OpenTelemetry is a data collection framework for monitoring applications. OpenTelemetry metrics allow the collection and reporting of raw measurements along with contextual information like time, labels, and resources. They serve as a foundational tool for monitoring and observability in applications, providing insights into performance, usage, and health.
Metrics in OpenTelemetry are designed to be versatile, supporting various types of data including counts, gauges, and histograms. They accommodate diverse monitoring needs, from simple count of requests to complex measurements of system resource utilization.
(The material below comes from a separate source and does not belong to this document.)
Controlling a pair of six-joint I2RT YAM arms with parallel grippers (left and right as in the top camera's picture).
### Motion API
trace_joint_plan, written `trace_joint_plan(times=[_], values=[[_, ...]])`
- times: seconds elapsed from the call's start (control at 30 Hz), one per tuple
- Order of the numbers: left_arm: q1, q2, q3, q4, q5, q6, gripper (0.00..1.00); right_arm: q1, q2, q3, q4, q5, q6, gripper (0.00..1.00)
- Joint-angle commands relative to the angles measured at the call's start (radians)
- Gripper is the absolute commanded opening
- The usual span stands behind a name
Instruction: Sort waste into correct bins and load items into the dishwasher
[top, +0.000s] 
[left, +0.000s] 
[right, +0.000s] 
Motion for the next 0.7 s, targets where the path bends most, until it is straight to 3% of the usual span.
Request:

Implementing OpenTelemetry Metrics facilitates better understanding and analysis of system behavior. This enables developers and operators to detect anomalies, optimize performance, and ensure reliability and scalability.
OpenTelemetry metrics can be represented by one of the following data types:
Events in OpenTelemetry represent instances of measurements taken at specific points in time. The framework provides a flexible structure to capture not only the value but also the contextual information that accompanies the measurement. This concept is useful for pinpointing exact moments of interest within a system, such as spikes in load or errors during execution.
Using OpenTelemetry events, developers can track the occurrence and details of specific system events. This granularity is critical for in-depth analysis and troubleshooting. By aggregating these events over time, patterns can emerge, offering insights into system behavior and performance trends.
A data stream aggregates events over time, creating a continuous stream of measurement data. This model simplifies the tracking of metrics by providing a unified view of measurements that evolve over a period. It is particularly useful for monitoring metrics that represent ongoing activities, such as requests per second or CPU utilization. This helps in identifying long-term issues and assessing the impact of changes made to the system.
OpenTelemetry expands on the concept of data streams by associating each data stream with a time series. This approach captures the evolution of metrics over time and preserves the sequential order of events. It is suitable for metrics that require detailed historical analysis and forecasting future trends.
Here is an overview of the metric collection process in OpenTelemetry, represented by the components and the order in which they are used.
The Meter Provider acts as the entry point for the OpenTelemetry Metrics API. It is responsible for creating and managing Meter instances, which are used to capture metrics. The provider ensures that all Meters operate within a consistent configuration, facilitating the standardized collection of metric data across the application.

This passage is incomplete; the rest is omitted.